Incoming Facetime Call from Lauren

And she's calling again, great. Okay Ally. You can do this. Just press the green button. I sigh and press the button and Lauren's worried face appears on the screen. Why is she worried? I just stare blankly at her as her eyes scan my face before speaking. "Ally, I need to tell you something. Something happened and I don't know why it happened but it did." She speeds out and I just sigh. Here we go. "I know already." I say and her brows furrowed together. "What? But it just happened? I-" She starts but I cut her off. "Your performance was aired live to TV. I saw everything." I state with no emotion. Her eyes go wide. "My love-" she goes again but I stop her. "Don't call me that right now." I say. Her beautiful green eyes turn a forestry color and she frowns at me. "Ally, You got it all wrong okay? Lucy, She got caught up in the moment and I pushed her off immediately. She knows I have a girlfriend and feels really bad about it." She explains as I listen. So the bitch has a name. Great. "That doesn't change the fact that it happened Lauren. And on national Television. You know the media is going to have a field day with this and hate is going to come both our ways" I sigh and she frowns again looking at me intently. "It won't come back on you Ally. It will be on me and I will deal with it, but you should have no hate your way at all. No one hates you. You're not the bad guy here. I am." She says and I sigh again. "Except I am the bad guy here too" I mumble to myself.

"What do you mean?" Lauren asks and I stare back at her wide eyed. She heard that? Great. I sigh again and tears start to well in my eyes. "I- I um I was so angry and hurt by what I saw and it looked like you enjoyed yourself there that- That I - oh for fucks sake. I kissed Camila out of spite of you and I feel terrible about it because I know you and I know you would never do anything to hurt me intentionally. Not after we opened up to each other but I did it and it got heated for a moment and I just hate myself more then ever and you should too because I did it intentionally to hurt you." I let out as a tear fell down my face. I look back at the screen and I can't read Laurens face right now which scares me. "I got to go" She says and hangs up before I can say anything. I let out a frustrated groan and threw my phone on the floor before curling up into a ball on our bed. Clutching Laurens hoodie, I end up crying myself asleep.

----

I stir awake to a knock on my door. I blink my stinging eyes open and look at the door before throwing my face back down onto the pillow. There's another knock and the door opens this time.
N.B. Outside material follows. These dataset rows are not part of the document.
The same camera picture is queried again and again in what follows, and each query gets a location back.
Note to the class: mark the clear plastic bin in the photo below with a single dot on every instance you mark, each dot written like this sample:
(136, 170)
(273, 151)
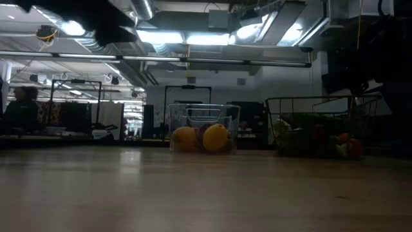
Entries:
(206, 111)

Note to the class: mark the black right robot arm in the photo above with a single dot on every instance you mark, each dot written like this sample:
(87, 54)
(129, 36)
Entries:
(392, 64)

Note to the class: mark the black column speaker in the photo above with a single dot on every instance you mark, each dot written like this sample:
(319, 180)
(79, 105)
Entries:
(148, 121)

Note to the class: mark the green cucumber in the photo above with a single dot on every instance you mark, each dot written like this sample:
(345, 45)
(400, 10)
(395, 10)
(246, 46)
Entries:
(322, 120)

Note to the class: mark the silver ventilation duct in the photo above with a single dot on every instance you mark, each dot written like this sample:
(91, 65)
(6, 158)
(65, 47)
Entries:
(141, 8)

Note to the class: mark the black gantry frame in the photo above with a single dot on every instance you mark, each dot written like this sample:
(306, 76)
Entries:
(188, 87)
(75, 81)

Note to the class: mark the yellow lemon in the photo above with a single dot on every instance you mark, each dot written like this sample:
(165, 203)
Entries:
(215, 138)

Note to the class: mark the orange-yellow citrus fruit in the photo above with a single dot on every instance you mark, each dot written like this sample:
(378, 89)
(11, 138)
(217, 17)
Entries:
(184, 139)

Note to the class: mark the long ceiling light rail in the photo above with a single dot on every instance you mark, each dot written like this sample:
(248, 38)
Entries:
(199, 60)

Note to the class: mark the person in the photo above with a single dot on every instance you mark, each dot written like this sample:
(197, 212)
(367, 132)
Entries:
(22, 112)

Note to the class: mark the rectangular ceiling light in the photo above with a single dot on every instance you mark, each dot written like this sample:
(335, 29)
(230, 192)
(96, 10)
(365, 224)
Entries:
(207, 39)
(161, 37)

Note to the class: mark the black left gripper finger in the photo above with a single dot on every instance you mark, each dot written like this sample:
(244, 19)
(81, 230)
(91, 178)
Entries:
(116, 36)

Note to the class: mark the orange carrot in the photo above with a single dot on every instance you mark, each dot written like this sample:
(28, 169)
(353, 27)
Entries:
(355, 149)

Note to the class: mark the light green long pepper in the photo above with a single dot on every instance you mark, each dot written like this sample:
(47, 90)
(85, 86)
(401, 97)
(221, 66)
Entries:
(284, 132)

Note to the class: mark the black aluminium table frame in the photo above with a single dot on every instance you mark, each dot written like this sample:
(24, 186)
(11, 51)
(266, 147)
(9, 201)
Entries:
(80, 143)

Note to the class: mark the dark red apple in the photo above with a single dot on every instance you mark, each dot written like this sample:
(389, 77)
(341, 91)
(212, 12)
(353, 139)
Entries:
(200, 135)

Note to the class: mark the grey ceiling box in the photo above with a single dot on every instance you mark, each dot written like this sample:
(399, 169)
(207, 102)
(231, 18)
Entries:
(218, 18)

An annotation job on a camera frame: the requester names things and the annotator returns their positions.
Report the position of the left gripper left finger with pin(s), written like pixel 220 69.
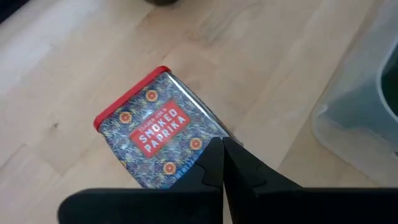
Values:
pixel 155 205

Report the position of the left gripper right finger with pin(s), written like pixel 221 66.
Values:
pixel 280 205

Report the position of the paprika tin red lid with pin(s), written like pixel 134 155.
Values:
pixel 155 130

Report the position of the clear plastic bin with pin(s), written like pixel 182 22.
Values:
pixel 351 124

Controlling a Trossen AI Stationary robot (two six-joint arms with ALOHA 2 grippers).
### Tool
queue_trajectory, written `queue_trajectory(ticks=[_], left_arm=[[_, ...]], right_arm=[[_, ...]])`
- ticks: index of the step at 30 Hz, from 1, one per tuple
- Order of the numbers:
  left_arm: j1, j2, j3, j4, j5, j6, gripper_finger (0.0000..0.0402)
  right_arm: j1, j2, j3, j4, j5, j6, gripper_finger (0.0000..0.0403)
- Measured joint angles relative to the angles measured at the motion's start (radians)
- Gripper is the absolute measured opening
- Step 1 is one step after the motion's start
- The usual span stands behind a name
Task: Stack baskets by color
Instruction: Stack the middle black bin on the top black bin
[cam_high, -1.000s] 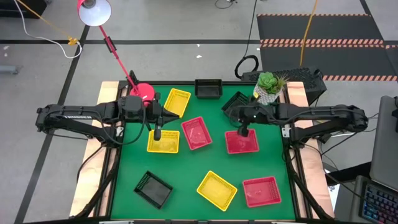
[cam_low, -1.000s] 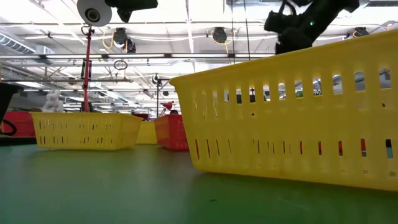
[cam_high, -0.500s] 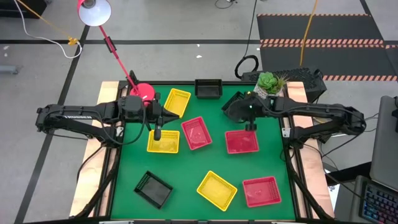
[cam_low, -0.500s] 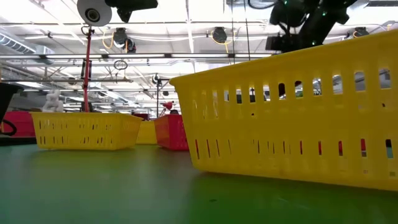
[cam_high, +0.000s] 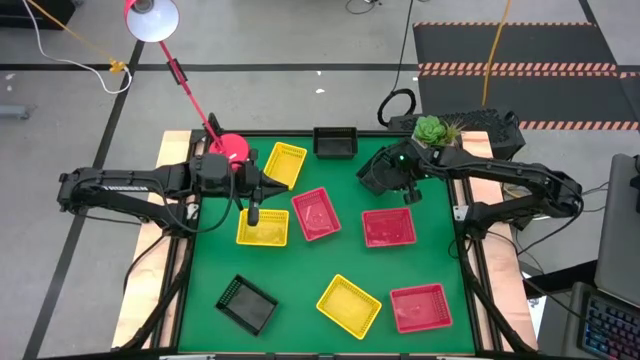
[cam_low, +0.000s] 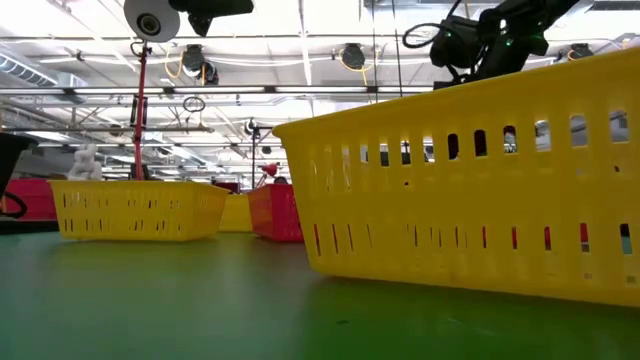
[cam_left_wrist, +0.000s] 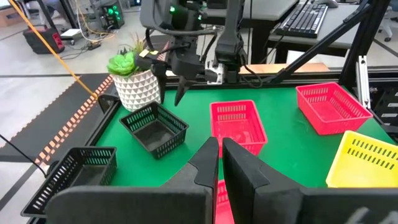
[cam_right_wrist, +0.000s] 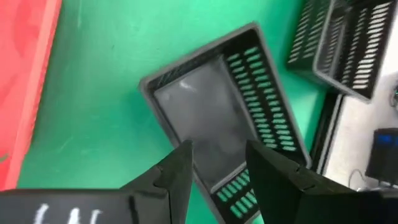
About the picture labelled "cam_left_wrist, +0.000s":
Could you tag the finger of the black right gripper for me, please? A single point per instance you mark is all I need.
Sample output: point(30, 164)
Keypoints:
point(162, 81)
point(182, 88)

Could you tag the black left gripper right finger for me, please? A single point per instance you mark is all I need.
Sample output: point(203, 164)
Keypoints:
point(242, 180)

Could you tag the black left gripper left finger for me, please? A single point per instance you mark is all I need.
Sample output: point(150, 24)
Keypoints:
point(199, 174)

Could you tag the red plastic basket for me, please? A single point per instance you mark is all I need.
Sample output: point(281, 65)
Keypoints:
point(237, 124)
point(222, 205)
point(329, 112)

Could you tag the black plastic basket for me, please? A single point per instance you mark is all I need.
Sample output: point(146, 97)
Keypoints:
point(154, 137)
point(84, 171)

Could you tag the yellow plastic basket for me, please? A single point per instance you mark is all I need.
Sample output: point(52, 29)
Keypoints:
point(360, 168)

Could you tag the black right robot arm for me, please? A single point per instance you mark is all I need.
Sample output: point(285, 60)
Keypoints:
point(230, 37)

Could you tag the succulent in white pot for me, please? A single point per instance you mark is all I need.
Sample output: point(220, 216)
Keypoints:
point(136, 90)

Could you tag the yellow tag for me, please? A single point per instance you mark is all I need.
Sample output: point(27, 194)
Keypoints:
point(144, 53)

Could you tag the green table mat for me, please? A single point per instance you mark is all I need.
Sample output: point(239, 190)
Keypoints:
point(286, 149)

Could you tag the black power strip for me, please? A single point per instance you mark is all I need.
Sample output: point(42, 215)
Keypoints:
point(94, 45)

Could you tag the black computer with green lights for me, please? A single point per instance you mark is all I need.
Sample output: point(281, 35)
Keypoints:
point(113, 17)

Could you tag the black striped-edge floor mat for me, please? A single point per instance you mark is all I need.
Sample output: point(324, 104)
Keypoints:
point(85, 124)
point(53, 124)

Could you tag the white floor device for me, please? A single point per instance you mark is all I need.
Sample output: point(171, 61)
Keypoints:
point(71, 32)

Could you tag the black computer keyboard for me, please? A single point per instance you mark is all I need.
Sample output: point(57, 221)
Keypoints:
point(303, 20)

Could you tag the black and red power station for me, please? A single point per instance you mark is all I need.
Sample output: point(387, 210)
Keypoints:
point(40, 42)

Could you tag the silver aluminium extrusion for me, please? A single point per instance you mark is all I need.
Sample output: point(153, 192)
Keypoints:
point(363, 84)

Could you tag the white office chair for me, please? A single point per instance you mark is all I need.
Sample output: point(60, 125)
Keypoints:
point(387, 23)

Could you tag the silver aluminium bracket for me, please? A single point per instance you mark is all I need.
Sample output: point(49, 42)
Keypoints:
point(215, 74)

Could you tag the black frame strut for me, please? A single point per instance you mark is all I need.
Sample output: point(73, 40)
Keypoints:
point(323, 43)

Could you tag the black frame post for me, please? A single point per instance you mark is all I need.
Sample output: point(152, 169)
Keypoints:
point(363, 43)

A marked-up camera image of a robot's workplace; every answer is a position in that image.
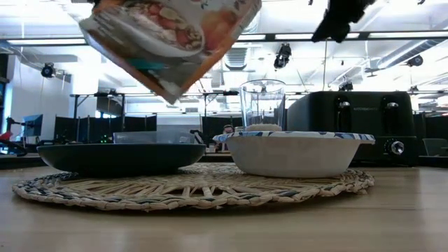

"Ally?" I hear Camila say softly into the room. My heart clenches. "Go away Camila" I say with a sniffle. I hear her sigh before she walks into the room more and sits down on the bed. What part of going away did she not understand? "We need to talk, Ally. And it can't wait." She says. Sighing, I sit up still clutching Laurens hoodie and look at her. "What Mila?" I ask. She sighs and starts to play with her fingers. "You kissed me. A-and I kissed you back. I know you love Lauren. I do too, Not the way you do but I love her like a sister and I hate myself for doing this to her." She starts. You and me both girl. I don't say anything. I don't know what to say. "So with that being said, I know that the kiss was a mistake but it sparked something in me and that's not okay or fair to either of you. S-So I'm going to take Sofi and move in with Dinah until I can find my own place. It's better this way for all of us. This way when Lauren comes back you two can work things out without having to look at me everyday knowing what I did." She says and sniffles a little. My heart breaks. She's right and it's probably for the better but it hurts nonetheless. I nod my head at her and play with my fingers. "Mila, I'm sorry for putting you in this position. It wasn't fair to you at all. I wish I could take it back." I say and wipe my eyes again. She reaches up and cups my cheek with her hand, running her thumb across my cheek. I stiffen at the touch and she frowns, taking her hand away.